(Records contained in a dataset)
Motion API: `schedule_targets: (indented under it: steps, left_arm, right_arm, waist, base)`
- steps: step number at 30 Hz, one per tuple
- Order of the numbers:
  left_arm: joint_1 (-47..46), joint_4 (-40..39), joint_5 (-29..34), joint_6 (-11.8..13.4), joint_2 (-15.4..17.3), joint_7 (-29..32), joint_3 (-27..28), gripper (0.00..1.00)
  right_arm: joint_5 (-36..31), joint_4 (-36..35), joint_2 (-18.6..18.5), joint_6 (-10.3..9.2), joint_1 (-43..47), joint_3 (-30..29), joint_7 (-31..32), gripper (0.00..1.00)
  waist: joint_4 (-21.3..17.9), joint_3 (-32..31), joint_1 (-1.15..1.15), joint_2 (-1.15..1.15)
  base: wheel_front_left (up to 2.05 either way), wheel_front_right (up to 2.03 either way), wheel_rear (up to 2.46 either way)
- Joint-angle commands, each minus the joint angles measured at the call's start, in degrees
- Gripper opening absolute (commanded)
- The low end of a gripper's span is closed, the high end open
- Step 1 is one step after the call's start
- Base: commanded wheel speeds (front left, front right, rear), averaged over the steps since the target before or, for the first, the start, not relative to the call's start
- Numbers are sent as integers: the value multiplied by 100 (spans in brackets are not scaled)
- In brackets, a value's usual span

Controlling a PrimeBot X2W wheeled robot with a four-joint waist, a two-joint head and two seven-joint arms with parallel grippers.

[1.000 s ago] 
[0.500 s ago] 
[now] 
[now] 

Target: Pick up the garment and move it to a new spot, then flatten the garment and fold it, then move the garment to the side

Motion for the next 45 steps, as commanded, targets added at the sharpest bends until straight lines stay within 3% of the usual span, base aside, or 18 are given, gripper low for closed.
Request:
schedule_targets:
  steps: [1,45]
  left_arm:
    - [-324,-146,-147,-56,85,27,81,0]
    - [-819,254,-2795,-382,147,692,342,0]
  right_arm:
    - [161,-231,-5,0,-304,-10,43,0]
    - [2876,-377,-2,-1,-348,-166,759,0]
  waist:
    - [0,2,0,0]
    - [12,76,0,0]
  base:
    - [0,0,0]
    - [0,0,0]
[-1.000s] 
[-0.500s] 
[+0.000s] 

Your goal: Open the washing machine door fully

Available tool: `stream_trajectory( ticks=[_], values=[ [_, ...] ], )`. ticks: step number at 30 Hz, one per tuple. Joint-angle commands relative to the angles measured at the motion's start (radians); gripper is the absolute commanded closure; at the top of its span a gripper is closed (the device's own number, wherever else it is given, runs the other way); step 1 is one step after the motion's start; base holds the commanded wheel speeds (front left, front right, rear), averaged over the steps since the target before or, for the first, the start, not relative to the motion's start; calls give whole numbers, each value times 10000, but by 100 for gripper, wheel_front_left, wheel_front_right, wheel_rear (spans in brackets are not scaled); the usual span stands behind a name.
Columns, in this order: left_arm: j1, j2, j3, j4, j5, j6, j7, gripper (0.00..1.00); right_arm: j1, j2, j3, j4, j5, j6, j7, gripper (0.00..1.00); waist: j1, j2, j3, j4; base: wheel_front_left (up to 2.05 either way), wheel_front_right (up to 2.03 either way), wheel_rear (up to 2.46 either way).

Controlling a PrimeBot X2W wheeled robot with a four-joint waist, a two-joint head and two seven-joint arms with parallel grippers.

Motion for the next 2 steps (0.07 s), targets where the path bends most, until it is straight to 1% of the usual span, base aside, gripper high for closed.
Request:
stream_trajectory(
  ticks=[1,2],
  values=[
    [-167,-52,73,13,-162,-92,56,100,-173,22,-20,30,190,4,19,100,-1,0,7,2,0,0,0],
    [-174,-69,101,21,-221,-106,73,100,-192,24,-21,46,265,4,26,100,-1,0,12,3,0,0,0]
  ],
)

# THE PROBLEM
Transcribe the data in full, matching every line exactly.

# TASK RESULT
Motion API: `schedule_targets: (indented under it: steps, left_arm, right_arm, waist, base)`
- steps: step number at 30 Hz, one per tuple
- Order of the numbers:
  left_arm: joint_1 (-47..46), joint_4 (-40..39), joint_5 (-29..34), joint_6 (-11.8..13.4), joint_2 (-15.4..17.3), joint_7 (-29..32), joint_3 (-27..28), gripper (0.00..1.00)
  right_arm: joint_5 (-36..31), joint_4 (-36..35), joint_2 (-18.6..18.5), joint_6 (-10.3..9.2), joint_1 (-43..47), joint_3 (-30..29), joint_7 (-31..32), gripper (0.00..1.00)
  waist: joint_4 (-21.3..17.9), joint_3 (-32..31), joint_1 (-1.15..1.15), joint_2 (-1.15..1.15)
  base: wheel_front_left (up to 2.05 either way), wheel_front_right (up to 2.03 either way), wheel_rear (up to 2.46 either way)
- Joint-angle commands, each minus the joint angles measured at the call's start, in degrees
- Gripper opening absolute (commanded)
- The low end of a gripper's span is closed, the high end open
- Step 1 is one step after the call's start
- Base: commanded wheel speeds (front left, front right, rear), averaged over the steps since the target before or, for the first, the start, not relative to the call's start
- Numbers are sent as integers: the value multiplied by 100 (spans in brackets are not scaled)
- In brackets, a value's usual span

Controlling a PrimeBot X2W wheeled robot with a four-joint waist, a two-joint head and two seven-joint arms with parallel grippers.

[1.000 s ago] 
[0.500 s ago] 
[now] 
[now] 

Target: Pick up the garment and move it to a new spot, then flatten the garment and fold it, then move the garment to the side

Motion for the next 45 steps, as commanded, targets added at the sharpest bends until straight lines stay within 3% of the usual span, base aside, or 18 are given, gripper low for closed.
Request:
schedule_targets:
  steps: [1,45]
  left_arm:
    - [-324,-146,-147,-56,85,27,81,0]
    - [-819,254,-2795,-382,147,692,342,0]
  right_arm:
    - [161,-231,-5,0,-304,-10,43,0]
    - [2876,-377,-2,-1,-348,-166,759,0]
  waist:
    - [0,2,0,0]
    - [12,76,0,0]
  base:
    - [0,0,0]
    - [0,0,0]
[-1.000s] 
[-0.500s] 
[+0.000s] 

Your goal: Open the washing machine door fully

Available tool: `stream_trajectory( ticks=[_], values=[ [_, ...] ], )`. ticks: step number at 30 Hz, one per tuple. Joint-angle commands relative to the angles measured at the motion's start (radians); gripper is the absolute commanded closure; at the top of its span a gripper is closed (the device's own number, wherever else it is given, runs the other way); step 1 is one step after the motion's start; base holds the commanded wheel speeds (front left, front right, rear), averaged over the steps since the target before or, for the first, the start, not relative to the motion's start; calls give whole numbers, each value times 10000, but by 100 for gripper, wheel_front_left, wheel_front_right, wheel_rear (spans in brackets are not scaled); the usual span stands behind a name.
Columns, in this order: left_arm: j1, j2, j3, j4, j5, j6, j7, gripper (0.00..1.00); right_arm: j1, j2, j3, j4, j5, j6, j7, gripper (0.00..1.00); waist: j1, j2, j3, j4; base: wheel_front_left (up to 2.05 either way), wheel_front_right (up to 2.03 either way), wheel_rear (up to 2.46 either way).

Controlling a PrimeBot X2W wheeled robot with a four-joint waist, a two-joint head and two seven-joint arms with parallel grippers.

Motion for the next 2 steps (0.07 s), targets where the path bends most, until it is straight to 1% of the usual span, base aside, gripper high for closed.
Request:
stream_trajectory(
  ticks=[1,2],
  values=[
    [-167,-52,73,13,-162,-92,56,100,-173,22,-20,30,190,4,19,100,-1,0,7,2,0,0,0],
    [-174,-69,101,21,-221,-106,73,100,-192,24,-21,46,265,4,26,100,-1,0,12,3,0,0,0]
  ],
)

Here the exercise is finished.